§ Exercise description:
The reply should hold only the lines from the one with "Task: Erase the" to the one with "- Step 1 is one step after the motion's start", both ends kept, exactly as they appear below, without any pictures.

§ Entries supplied:
============
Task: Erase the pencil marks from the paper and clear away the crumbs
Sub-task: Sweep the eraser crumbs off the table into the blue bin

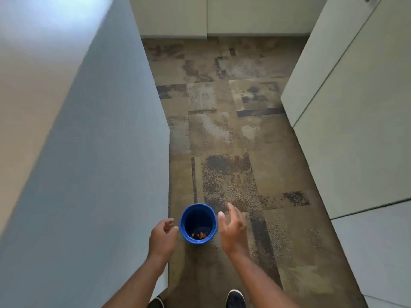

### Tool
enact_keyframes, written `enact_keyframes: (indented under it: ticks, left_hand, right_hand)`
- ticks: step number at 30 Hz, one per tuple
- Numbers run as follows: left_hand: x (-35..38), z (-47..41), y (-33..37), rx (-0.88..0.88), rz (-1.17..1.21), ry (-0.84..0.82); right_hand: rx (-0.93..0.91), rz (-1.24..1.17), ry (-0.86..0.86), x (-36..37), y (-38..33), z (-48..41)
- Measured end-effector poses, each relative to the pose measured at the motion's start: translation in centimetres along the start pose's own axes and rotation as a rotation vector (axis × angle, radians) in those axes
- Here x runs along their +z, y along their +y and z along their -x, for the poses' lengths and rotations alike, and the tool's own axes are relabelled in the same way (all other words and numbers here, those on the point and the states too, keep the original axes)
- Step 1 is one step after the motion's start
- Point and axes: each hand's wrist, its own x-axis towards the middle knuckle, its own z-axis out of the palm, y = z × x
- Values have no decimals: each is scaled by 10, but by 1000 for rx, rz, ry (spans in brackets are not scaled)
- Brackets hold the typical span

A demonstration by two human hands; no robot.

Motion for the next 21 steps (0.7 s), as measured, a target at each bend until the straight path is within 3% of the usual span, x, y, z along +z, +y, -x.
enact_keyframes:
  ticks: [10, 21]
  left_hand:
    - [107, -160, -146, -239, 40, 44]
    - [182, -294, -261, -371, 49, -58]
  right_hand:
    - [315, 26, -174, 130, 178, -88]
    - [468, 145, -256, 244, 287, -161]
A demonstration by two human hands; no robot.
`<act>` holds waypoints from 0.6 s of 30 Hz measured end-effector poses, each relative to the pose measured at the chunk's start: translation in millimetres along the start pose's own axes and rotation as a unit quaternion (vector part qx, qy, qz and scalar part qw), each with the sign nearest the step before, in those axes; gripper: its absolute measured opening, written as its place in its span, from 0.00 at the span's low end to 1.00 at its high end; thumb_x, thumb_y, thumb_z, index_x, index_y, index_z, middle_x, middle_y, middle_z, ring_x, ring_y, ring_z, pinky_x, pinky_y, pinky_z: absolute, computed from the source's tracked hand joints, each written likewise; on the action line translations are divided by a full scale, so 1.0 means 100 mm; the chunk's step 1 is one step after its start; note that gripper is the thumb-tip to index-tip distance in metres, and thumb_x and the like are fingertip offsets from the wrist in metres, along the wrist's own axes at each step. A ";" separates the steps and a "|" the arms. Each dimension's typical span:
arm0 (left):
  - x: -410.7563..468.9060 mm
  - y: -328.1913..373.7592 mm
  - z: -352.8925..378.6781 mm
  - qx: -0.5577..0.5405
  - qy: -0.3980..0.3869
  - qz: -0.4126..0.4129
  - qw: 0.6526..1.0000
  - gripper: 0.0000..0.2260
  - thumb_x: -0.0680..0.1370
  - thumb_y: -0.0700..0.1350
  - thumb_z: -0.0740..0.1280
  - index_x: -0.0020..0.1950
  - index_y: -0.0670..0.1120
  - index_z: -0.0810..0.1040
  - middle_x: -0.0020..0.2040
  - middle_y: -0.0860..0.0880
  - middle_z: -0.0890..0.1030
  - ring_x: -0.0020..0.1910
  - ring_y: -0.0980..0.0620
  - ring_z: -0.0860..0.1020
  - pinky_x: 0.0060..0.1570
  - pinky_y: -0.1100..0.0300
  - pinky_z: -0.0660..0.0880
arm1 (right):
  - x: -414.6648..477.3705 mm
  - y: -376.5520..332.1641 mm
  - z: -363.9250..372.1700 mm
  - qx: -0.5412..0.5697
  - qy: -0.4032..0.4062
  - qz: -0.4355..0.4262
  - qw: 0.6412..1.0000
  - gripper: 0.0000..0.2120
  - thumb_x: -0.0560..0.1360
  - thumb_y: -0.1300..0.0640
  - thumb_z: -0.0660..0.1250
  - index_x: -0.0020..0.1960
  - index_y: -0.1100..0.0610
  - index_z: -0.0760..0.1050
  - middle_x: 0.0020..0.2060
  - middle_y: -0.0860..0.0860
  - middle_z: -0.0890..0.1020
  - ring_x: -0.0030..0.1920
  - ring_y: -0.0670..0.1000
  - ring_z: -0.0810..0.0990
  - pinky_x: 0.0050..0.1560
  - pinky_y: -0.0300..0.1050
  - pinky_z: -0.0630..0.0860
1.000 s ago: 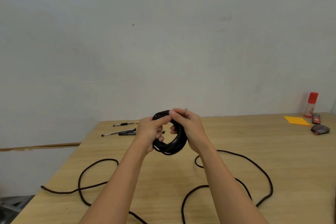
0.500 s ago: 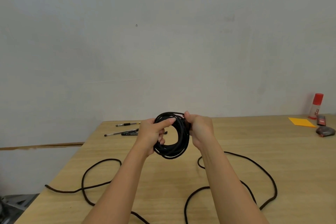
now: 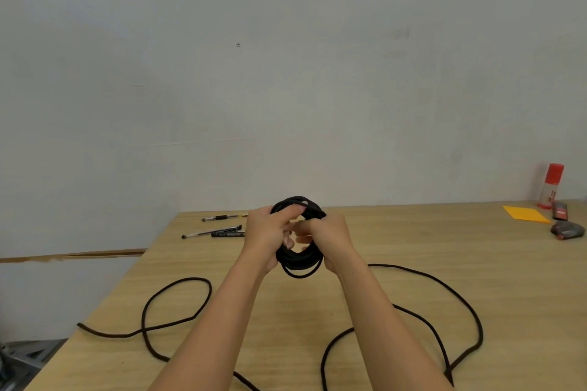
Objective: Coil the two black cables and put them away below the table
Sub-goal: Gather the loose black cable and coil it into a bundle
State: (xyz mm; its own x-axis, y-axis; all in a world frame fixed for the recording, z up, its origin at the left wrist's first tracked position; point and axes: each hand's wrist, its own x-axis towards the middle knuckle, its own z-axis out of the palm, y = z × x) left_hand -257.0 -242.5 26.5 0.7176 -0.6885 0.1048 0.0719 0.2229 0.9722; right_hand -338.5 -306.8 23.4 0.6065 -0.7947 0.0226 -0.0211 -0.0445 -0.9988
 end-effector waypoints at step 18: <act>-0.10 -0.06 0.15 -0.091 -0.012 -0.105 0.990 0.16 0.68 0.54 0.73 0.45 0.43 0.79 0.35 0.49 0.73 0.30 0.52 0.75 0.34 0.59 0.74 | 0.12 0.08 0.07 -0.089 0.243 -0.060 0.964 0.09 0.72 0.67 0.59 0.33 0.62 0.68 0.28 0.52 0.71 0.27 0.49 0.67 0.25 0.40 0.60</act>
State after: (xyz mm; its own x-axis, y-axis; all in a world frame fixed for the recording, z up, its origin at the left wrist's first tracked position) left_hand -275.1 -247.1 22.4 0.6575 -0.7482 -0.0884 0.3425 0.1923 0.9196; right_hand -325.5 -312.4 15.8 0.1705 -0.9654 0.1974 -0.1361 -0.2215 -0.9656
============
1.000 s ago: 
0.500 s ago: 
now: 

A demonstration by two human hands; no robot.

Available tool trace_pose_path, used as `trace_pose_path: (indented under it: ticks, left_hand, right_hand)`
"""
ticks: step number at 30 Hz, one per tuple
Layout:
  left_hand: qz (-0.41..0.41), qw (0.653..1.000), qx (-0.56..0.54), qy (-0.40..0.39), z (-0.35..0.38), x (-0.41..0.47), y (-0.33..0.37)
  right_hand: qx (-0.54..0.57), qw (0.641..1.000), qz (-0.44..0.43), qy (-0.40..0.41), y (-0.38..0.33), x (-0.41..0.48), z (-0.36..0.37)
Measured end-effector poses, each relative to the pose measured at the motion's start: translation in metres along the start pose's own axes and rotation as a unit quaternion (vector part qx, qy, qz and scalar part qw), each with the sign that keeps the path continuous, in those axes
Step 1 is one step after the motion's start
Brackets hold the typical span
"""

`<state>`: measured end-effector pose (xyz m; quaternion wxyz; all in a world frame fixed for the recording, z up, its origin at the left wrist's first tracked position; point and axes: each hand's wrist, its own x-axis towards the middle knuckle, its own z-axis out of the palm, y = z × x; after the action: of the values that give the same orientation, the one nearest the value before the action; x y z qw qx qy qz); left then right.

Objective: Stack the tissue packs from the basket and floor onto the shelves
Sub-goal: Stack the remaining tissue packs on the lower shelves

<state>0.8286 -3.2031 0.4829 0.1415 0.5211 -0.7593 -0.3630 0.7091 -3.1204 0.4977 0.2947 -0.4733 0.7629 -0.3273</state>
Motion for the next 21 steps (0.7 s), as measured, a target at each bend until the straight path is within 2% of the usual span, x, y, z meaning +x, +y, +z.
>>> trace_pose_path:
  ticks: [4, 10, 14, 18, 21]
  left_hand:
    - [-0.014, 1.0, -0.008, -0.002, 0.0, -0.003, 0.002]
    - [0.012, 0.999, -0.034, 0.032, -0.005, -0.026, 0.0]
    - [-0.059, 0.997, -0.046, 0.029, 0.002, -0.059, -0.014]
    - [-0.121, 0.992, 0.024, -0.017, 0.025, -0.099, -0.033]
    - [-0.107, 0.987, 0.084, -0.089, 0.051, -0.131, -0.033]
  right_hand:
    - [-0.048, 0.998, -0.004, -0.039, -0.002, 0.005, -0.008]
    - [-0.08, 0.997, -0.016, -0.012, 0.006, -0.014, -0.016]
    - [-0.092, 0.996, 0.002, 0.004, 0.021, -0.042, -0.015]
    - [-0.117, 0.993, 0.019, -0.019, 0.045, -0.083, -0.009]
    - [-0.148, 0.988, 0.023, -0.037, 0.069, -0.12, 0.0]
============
§ Reply to the exercise:
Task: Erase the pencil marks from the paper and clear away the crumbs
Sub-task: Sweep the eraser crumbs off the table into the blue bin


### Tool
enact_keyframes, written `enact_keyframes: (indented under it: ticks, left_hand, right_hand)`
- ticks: step number at 30 Hz, one per tuple
- Numbers run as follows: left_hand: x (-35..38), z (-47..41), y (-33..37), rx (-0.88..0.88), rz (-1.17..1.21), ry (-0.84..0.82); right_hand: rx (-0.93..0.91), rz (-1.24..1.17), ry (-0.86..0.86), x (-36..37), y (-38..33), z (-48..41)
- Measured end-effector poses, each relative to the pose measured at the motion's start: translation in centimetres along the start pose's own axes and rotation as a rotation vector (axis × angle, radians) in those axes
- Here x runs along their +z, y along their +y and z along their -x, for the poses' lengths and rotations alike, and the tool's own axes are relabelled in the same way (all other words and numbers here, those on the point and the states too, keep the original axes)
- Step 1 is one step after the motion's start

The requested output is complete.